Abstract
The Long-read POG dataset comprises a cohort of 189 patient tumours and 41 matched normal samples sequenced using the Oxford Nanopore Technologies PromethION platform. This dataset from the Personalized Oncogenomics (POG) program and the Marathon of Hope Cancer Centres Network includes accompanying DNA and RNA short-read sequence data, analytics, and clinical information. We show the potential of long-read sequencing for resolving complex cancer-related structural variants, viral integrations, and extrachromosomal circular DNA. Long-range phasing of variants facilitates the discovery of allelically differentially methylated regions (aDMRs) and allele-specific expression, including recurrent aDMRs in the cancer genes RET and CDKN2A. Germline promoter methylation in MLH1 can be directly observed in Lynch syndrome. Promoter methylation in BRCA1 and RAD51C is a likely driver behind patterns of homologous recombination deficiency where no driver mutation was found. This dataset demonstrates applications for long-read sequencing in precision medicine, and is available as a resource for developing analytical approaches using this technology.

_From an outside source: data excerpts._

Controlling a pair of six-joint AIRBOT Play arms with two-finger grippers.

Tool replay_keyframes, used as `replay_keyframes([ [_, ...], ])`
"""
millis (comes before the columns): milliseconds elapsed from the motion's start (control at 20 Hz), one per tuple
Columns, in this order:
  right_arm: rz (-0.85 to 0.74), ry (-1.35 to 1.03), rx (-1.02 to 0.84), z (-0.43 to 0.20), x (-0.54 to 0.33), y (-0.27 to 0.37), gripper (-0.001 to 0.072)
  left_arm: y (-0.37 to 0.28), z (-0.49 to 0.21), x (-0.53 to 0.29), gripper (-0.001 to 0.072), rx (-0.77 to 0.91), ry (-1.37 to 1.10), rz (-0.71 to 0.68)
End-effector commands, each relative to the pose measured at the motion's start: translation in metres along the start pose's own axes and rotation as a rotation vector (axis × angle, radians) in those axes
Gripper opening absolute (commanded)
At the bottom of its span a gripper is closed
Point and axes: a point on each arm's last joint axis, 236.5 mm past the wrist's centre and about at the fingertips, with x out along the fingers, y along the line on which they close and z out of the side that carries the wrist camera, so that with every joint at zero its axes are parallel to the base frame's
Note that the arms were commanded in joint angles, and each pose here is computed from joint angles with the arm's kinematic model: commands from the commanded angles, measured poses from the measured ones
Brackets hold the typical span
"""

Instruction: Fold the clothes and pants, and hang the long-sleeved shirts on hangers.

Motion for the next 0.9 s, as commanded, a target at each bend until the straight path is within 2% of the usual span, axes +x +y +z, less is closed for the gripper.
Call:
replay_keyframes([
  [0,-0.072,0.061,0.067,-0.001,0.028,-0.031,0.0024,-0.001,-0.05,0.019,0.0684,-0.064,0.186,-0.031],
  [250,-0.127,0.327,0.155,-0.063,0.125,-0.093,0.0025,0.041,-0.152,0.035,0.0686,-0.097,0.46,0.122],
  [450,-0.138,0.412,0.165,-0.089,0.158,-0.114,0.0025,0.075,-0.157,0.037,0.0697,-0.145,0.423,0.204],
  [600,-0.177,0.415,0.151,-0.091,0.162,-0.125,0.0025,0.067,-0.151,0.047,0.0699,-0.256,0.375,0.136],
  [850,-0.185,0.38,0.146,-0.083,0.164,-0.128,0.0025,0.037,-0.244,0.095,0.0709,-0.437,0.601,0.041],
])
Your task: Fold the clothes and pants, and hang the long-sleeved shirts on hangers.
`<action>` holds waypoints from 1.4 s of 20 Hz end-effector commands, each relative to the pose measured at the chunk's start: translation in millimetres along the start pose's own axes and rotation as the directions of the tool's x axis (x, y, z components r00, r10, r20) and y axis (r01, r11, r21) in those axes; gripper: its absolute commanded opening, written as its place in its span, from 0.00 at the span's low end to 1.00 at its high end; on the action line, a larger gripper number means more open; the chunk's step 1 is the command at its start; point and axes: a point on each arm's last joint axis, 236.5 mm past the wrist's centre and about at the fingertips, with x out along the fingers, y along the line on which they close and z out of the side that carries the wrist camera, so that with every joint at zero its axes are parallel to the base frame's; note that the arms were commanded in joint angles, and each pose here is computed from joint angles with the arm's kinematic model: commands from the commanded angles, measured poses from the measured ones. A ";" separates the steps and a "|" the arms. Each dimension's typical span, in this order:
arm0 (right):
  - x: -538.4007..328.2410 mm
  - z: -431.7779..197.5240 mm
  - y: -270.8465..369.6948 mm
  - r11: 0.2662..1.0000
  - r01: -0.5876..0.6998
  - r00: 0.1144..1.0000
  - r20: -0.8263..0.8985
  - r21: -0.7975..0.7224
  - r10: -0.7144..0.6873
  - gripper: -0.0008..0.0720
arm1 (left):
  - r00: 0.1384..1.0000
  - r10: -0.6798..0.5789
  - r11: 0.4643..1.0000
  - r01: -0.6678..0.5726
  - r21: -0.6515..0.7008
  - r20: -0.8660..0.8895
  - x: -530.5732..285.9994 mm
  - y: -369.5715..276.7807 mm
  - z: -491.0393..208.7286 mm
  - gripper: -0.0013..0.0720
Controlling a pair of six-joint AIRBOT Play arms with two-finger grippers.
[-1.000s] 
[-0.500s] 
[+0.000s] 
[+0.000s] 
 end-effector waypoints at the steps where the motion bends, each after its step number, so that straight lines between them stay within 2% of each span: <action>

Competing Interest Statement
The following authors disclose relevant potential competing interests: Kieran ONeill, Vanessa Porter, Luis F Paulin, Katherine Dixon and Janessa Laskin and Steven J.M. Jones received travel funding from Oxford Nanopore Technologies to present at conferences in 2022 and 2023.
Funding Statement
This work would not be possible without the participation of our patients and families, the POG team, Canadas Michael Smith Genome Sciences Centre technical platforms, the generous support of the BC Cancer Foundation and their donors, the Terry Fox Research Institute Marathon of Hope Cancer Centres Network, and Genome British Columbia (project B20POG). We acknowledge contributions from Genome Canada and Genome BC (projects 202SEQ M.A.M & S.M.J, 212SEQ M.A.M & S.M.J, 12002 GBC M.A.M, S.M.J & J.L), Canada Foundation for Innovation (projects 20070 M.A.M & S.M.J, 30981 M.A.M, S.M.J & J.L, 30198 M.A.M, 33408 M.A.M & S.M.J, 40104 M.A.M & S.M.J, 42362 S.M.J) including the CGEN platform (35444 S.M.J) and the BC Knowledge Development Fund. We acknowledge the generous support of the CIHR Foundation Grants program (FDN 143288, M.A.M). The results published here are in part based upon analyses of data generated by the following projects and obtained from dbGaP (http://www.ncbi.nlm.nih.gov/gap): Genotype-Tissue Expression (GTEx) Project, supported by the Common Fund of the Office of the Director of the National Institutes of Health (https://commonfund.nih.gov/GTEx).
Author Declarations
I confirm all relevant ethical guidelines have been followed, and any necessary IRB and/or ethics committee approvals have been obtained.
Yes
The details of the IRB/oversight body that provided approval or exemption for the research described are given below:
The POG program, registered under clinical trial number NCT02155621, was approved by the University of British Columbia - BC Cancer Research Ethics Board (H12-00137, H14-00681), and approved by the institutional review board.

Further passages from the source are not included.